This past two weeks have been uber intense for me. I suppose it’s the result of many things, but I have add it all up to my undeniable growing faith.

Faith in not only myself, but in God’s ability to heal. God’s strength. God’s view that I am beautiful, complete, and cherished. There are many times when I find myself in a moment of quick prayer, breathing, thought about the power which God has given me through my continued understanding of my faith. It’s almost overwhelming at times to think that YES, I CAN give over parts of my life to God and it’s all just taken care of.

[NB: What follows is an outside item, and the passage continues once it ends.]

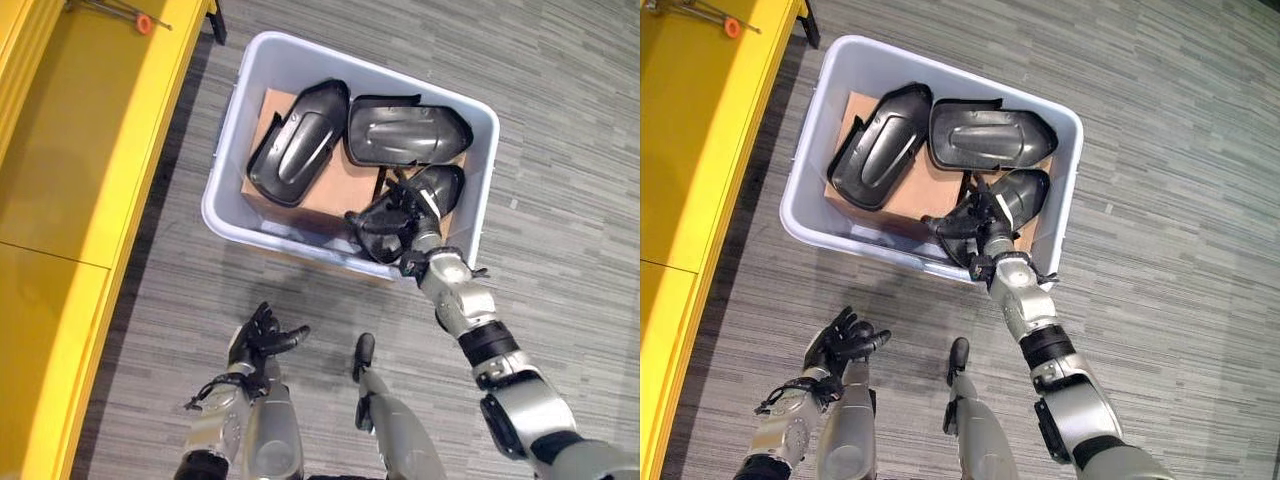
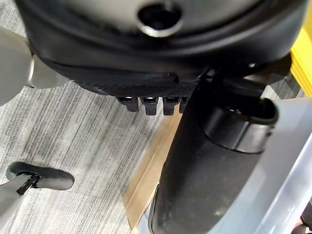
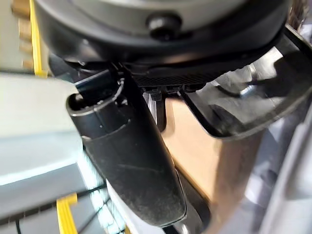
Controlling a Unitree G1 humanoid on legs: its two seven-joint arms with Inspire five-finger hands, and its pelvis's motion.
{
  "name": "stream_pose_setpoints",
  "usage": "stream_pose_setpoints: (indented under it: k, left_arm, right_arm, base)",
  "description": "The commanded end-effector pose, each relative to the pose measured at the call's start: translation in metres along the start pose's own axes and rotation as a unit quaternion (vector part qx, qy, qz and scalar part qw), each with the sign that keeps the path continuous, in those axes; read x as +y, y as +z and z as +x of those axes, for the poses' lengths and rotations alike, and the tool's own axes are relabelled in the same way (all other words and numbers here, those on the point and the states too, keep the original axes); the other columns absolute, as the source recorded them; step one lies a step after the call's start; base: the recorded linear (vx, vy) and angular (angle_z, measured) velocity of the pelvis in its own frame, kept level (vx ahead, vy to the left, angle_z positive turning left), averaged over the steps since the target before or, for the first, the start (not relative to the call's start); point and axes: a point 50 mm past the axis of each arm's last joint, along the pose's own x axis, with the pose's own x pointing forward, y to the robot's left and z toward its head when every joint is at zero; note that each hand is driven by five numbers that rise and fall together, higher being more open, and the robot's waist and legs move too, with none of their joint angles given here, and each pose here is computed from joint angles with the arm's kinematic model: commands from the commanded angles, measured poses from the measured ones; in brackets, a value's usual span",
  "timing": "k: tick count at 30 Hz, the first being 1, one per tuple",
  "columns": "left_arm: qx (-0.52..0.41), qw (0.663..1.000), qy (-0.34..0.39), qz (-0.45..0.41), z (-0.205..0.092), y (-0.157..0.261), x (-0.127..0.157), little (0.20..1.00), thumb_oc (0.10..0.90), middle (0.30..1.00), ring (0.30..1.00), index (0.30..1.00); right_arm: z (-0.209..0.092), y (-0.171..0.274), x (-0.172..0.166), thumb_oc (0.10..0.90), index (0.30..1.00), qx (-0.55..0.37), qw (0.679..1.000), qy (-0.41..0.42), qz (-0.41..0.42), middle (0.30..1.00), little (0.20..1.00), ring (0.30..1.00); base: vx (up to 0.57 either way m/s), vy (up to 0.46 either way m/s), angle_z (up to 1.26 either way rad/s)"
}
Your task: Move parts from the plastic box to the shelf.
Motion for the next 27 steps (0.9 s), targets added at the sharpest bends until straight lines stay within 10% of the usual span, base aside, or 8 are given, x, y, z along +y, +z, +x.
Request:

I have spoken about my baptism before and I suppose in some ways it’s when we actually open ourselves up emotionally to the whole world that God floods into our lives. I have to admit that I have been exhausted for the past two weeks and I have had a hard time focusing. I think it’s due to the fact that my mind has been pre-occupied with many things, namely getting through some past stuff that hasn’t been all that great for me.

The area of clarity that has washed over me in the past two weeks are

1. Listening to my True Self
2. Forgiveness

For me these two things go hand in hand. As I have perhaps mentioned before, me and weight have a long drawn out battle. It’s been abusive, euphoric and detrimental for so many reasons. I have started a weight-loss competition with another blogger and I had some pretty massive issues that I haven’t dealt with creep back up. Namely, the idea that ‘Thin Isn’t Beautiful‘.

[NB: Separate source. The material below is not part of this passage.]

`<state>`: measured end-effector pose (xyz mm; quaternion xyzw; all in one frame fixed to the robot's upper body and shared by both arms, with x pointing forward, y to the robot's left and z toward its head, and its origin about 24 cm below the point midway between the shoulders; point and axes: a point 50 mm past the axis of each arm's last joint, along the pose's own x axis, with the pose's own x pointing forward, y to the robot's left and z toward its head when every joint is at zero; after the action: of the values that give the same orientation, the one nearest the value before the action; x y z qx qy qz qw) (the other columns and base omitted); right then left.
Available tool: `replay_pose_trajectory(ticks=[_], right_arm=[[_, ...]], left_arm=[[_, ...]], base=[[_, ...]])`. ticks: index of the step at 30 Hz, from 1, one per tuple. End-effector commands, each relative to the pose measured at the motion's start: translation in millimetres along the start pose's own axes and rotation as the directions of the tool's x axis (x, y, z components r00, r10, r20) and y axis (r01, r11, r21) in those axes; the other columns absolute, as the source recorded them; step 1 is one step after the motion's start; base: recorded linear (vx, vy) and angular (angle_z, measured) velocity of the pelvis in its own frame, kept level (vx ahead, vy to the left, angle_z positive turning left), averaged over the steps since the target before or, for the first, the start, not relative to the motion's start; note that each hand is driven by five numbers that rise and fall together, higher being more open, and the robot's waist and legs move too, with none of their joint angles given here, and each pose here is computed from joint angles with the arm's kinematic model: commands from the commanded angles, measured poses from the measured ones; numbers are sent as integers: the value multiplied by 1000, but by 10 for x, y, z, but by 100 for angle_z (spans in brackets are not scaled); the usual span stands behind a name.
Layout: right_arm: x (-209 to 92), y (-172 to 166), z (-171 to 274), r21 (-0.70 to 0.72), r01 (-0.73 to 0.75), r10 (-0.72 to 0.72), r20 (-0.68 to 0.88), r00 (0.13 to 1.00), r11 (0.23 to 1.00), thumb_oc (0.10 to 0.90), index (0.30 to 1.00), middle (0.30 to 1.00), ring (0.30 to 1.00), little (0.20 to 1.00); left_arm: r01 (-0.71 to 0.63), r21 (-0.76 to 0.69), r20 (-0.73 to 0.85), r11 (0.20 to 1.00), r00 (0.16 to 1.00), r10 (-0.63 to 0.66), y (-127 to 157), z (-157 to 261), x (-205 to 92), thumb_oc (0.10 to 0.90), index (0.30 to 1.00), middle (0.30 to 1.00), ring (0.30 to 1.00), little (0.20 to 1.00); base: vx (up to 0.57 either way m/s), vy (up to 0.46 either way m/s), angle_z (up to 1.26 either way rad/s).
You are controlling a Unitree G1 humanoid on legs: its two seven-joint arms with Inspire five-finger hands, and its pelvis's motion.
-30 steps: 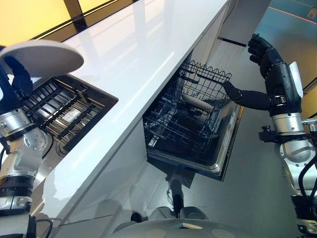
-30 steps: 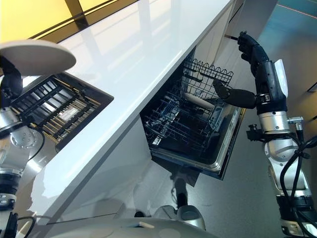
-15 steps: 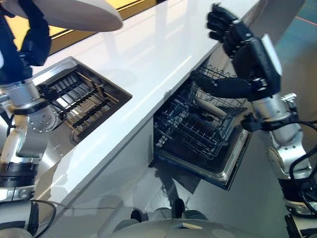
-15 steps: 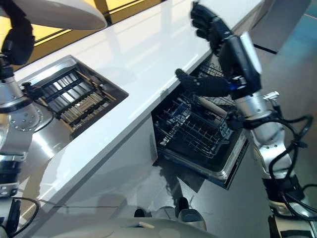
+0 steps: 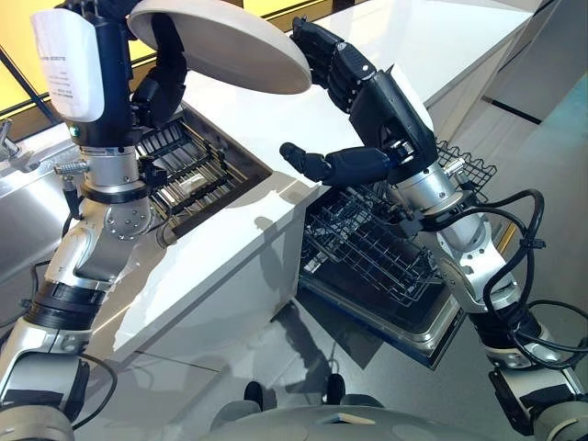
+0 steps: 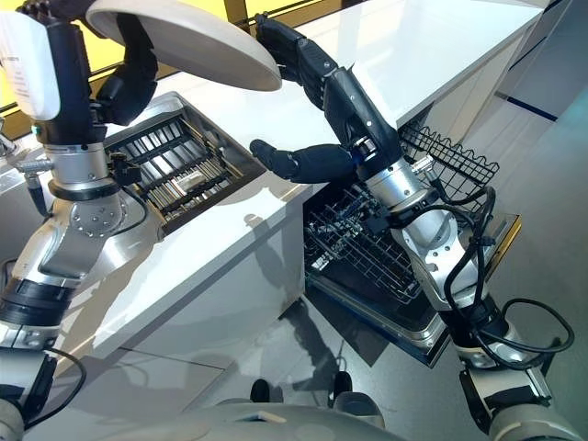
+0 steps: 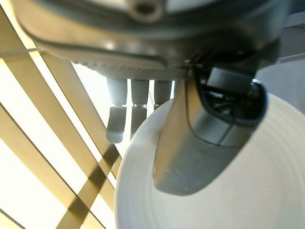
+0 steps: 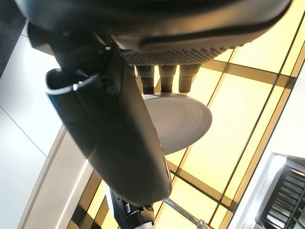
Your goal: Pick up plates and place into dishwasher.
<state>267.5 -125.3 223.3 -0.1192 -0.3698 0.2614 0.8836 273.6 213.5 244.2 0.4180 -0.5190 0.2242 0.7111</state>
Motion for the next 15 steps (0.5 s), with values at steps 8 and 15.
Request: replay_pose_trajectory(ticks=[8,15], right_arm=[[290,22,444,18,47,-50,274,960,999,800,900,900,900,900],[321,68,437,50,72,-83,271,959,996,127,324,324,324,227]], left_arm=[[-103,-178,184,979,973,136,-32,446,351,100,300,300,300,200],[-43,-264,225,964,969,105,-130,623,297,100,300,300,300,200]], base=[[0,0,0],[0,0,0]])
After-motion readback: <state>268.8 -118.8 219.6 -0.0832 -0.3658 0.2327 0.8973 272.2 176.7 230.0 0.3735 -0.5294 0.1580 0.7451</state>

I dated someone who said some pretty nasty things to me throughout our relationship inregards to weight. I recognise that for men, the whole idea of women’s weight is a weird/foreign/non-treading area of their lives. I appreciate that for myself and many other women weight/body image/sexuality is a hard thing to understand. However, that doesn’t mean that being insensitive to that is appropriate. What ended up happening is that constant replay of negative, self-depricating, weak thoughts penetrated my mind. It took me down to depths that I have not been down to before and I have since struggled desperatley with not only my weight, but eating patterns and mental talk that has left me in the depths of hell more often then not.

My baptism was the beginning of the healing process for me. I have prayed for almost six months solid that God would release me from the chains that have bound me down. My own internal dialogue, my own internal struggles.

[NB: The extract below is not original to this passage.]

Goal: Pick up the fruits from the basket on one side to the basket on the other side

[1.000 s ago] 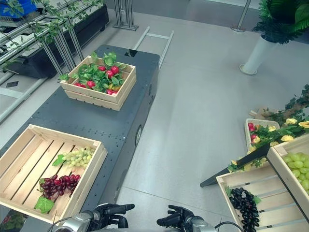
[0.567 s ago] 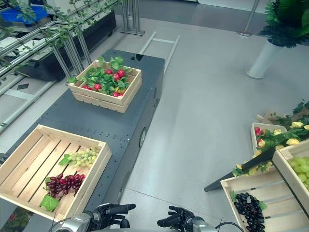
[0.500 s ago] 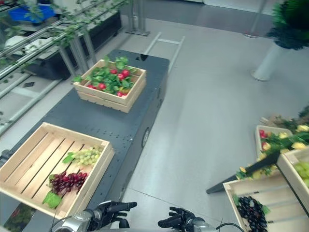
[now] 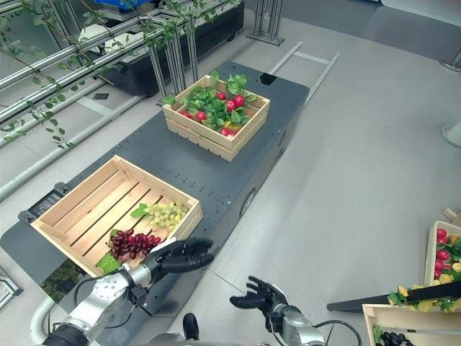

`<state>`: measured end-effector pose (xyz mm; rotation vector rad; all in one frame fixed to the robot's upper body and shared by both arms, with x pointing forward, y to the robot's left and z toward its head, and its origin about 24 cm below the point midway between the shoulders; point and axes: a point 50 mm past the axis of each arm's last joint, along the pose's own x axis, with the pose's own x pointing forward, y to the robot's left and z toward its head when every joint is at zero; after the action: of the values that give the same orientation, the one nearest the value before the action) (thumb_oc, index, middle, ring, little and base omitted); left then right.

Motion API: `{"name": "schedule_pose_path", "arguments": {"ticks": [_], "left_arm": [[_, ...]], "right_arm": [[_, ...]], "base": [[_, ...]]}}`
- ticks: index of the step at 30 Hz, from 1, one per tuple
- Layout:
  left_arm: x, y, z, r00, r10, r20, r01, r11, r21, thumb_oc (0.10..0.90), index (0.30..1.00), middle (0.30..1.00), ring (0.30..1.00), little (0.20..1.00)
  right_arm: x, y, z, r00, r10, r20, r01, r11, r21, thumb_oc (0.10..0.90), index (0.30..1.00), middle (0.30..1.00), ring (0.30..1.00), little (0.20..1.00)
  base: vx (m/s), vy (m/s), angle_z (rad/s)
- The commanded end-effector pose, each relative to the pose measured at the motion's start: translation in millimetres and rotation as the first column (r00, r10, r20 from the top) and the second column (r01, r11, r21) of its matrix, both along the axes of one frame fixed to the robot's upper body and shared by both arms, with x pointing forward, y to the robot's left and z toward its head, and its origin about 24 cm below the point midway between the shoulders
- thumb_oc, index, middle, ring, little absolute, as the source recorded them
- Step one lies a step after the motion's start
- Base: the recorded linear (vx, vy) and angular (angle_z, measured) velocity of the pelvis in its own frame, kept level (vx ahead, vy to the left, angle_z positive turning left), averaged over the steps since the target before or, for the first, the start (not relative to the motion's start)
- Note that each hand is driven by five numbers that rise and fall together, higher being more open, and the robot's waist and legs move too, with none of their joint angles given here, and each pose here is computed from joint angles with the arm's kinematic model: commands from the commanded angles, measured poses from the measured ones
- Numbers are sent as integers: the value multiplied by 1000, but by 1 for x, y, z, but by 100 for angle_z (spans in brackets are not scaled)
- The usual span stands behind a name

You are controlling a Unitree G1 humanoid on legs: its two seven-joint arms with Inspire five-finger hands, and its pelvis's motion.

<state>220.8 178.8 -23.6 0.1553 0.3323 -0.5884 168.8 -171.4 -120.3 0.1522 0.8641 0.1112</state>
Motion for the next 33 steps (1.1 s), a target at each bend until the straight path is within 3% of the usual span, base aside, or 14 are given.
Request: {"name": "schedule_pose_path", "arguments": {"ticks": [1, 4, 10, 16, 20, 25, 33], "left_arm": [[23, -7, 57, 934, 98, 345, -54, 989, -134, 800, 900, 900, 900, 900], [21, 6, 76, 862, 222, 455, -150, 970, -190, 800, 900, 900, 900, 900], [19, 31, 91, 730, 462, 503, -362, 886, -289, 800, 900, 900, 900, 900], [11, 37, 93, 646, 546, 533, -445, 837, -317, 800, 900, 900, 900, 900], [13, 32, 107, 591, 500, 633, -421, 861, -287, 800, 900, 900, 900, 900], [22, 31, 120, 559, 484, 674, -418, 866, -275, 800, 900, 900, 900, 900], [23, 24, 122, 577, 483, 659, -411, 869, -277, 800, 900, 900, 900, 900]], "right_arm": [[35, -15, 40, 938, -164, 306, 167, 986, 15, 800, 900, 900, 900, 900], [56, -15, 79, 820, -259, 511, 236, 965, 111, 800, 900, 900, 900, 900], [68, -10, 122, 677, -203, 707, 145, 979, 142, 800, 900, 900, 900, 900], [76, -8, 151, 553, -253, 794, 140, 968, 210, 800, 900, 900, 900, 900], [77, -6, 169, 478, -278, 833, 130, 961, 246, 800, 900, 900, 900, 900], [70, -5, 170, 478, -263, 838, 84, 964, 254, 800, 900, 900, 900, 900], [71, 4, 172, 478, -281, 832, 61, 956, 288, 800, 900, 900, 900, 900]], "base": [[43, 74, 14], [55, 109, 23], [66, 97, 24], [93, 125, 32], [80, 130, 48], [51, -10, 67], [100, -303, 44]]}}
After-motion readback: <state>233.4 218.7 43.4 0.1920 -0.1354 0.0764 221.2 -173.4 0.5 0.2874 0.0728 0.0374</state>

I got pissed, SO ANGRY at my ex this past weekend, then something washed over me. Forgiveness.

Colossians 3:13

Bear with each ither and forve whatever grievances you may have against one another. Forgive as the Lord forgave you. // And over all these virtues put on love, which binds them all together in perfect unity.

I have a choice, we all have a choice to let those past angers, grudges, wrong-doings go. In that ability to let the anger of him and some stuff from my childhood go I felt at peace. I had a sense of calm inside of my heart.

Colossians 3:15

Let the peace of Christ rule in your heart, since as memebers of one body you were called to peace. And be thankful.

I went to church on Sunday knowing that my heart has been freed and I just wanted to continue to bring the peace in my heart that I knew was there. I just have decided that living my life to be pissed about something that has happened in the past and enabling that to hold me DOWN for the REST of my now and future is silly. It’s easy to do though, because as is written there are times when the ‘roar’ of the Devil is so strong. But this passage is one the I constantly go back to.

1 Peter 5:6-9

Humble yourself, therefore, under God’s might hand that he may life you up in due time. // Cast all your anxiety on him because he cares for you. // Be self-controlled and alert. Your enemy the devil prowls around like a roaring lion looking for someone to devour // Resist him, standing firm in the faith, because you know that your brothers throughout the world are undergoing the same kind of suffering.

I knew that I no longer has to fear the mental chatter, the anxiety that I felt about my body, the chains of oppressions which have held me down so hard-core for the past 1 1/2 years. I felt free.

I just let it out, tears flowed. I felt free. Not only had I forgiven those who have impacted my life negativley. I have forgiven myself.

1 Peter 5:10

And the God of all grace, who called you to his eternal glory in Christ, after you have suffered a little while, will himself restore you and make you strong, form and steadfast.